### [Activity]
Your answer must be every line of the data that holds the string "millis".

### [Given data]
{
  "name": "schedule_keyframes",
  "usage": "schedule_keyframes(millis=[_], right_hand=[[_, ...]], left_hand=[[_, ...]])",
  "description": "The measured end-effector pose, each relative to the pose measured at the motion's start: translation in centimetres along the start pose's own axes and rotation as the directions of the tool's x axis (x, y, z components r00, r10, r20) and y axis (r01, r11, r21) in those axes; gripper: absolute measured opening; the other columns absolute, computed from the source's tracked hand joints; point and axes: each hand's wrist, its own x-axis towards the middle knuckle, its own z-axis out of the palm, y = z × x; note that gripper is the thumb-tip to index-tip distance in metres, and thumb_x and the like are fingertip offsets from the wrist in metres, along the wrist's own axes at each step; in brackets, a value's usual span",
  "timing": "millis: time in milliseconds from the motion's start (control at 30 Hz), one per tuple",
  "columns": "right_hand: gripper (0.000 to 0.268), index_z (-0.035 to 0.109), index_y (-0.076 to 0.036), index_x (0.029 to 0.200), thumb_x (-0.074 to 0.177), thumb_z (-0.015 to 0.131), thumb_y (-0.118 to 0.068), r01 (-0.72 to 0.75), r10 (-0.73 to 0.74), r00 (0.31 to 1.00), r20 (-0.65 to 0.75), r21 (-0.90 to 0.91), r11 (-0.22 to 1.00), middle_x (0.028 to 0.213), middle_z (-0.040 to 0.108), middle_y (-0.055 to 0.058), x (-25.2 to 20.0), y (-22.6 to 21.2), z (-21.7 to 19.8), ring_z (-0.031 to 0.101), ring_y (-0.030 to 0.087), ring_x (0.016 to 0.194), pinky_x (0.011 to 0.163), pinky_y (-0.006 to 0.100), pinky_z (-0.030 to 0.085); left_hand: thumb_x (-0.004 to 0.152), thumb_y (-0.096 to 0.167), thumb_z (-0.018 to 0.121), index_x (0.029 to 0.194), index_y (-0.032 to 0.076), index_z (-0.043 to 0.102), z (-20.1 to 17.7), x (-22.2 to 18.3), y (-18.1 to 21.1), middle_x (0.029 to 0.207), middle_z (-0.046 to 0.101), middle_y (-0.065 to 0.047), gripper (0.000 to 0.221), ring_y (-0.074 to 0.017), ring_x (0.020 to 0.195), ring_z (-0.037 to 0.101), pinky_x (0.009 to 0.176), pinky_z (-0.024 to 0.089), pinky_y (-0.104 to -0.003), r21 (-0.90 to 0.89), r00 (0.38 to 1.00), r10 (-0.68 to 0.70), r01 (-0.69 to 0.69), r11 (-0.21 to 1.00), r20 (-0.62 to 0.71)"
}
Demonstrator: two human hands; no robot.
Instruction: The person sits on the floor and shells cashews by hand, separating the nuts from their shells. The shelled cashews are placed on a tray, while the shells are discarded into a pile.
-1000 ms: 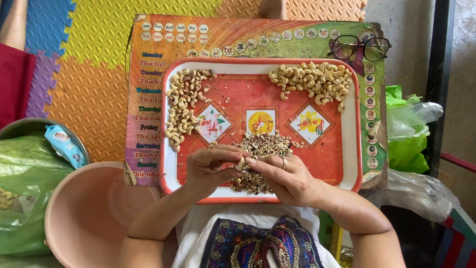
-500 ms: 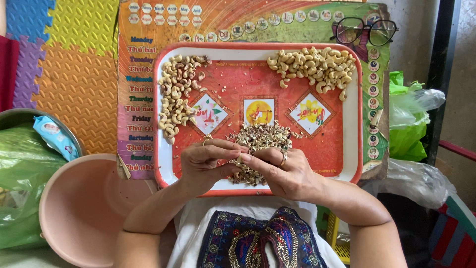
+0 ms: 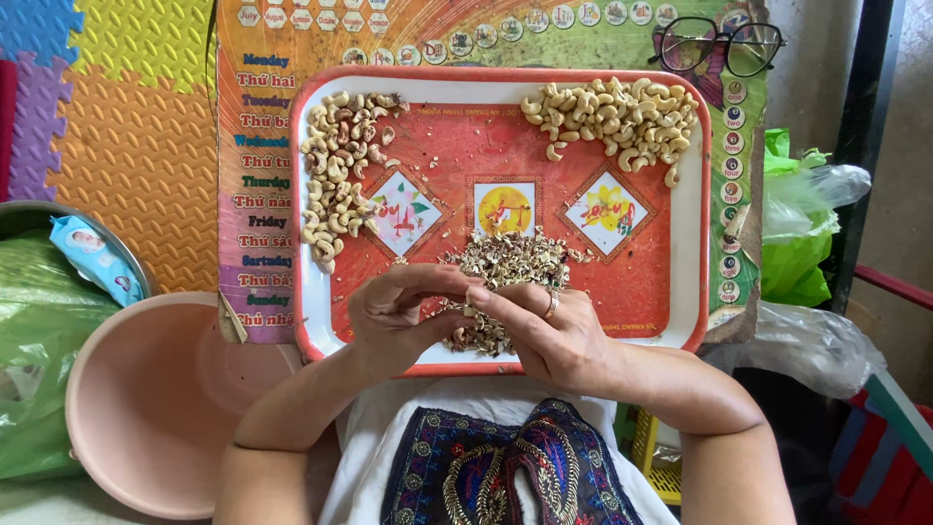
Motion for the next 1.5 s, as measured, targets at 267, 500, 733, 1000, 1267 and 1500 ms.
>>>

### [Problem solution]
  "usage": "schedule_keyframes(millis=[_], right_hand=[[_, ...]], left_hand=[[_, ...]])",
  "timing": "millis: time in milliseconds from the motion's start (control at 30 Hz), one per tuple",

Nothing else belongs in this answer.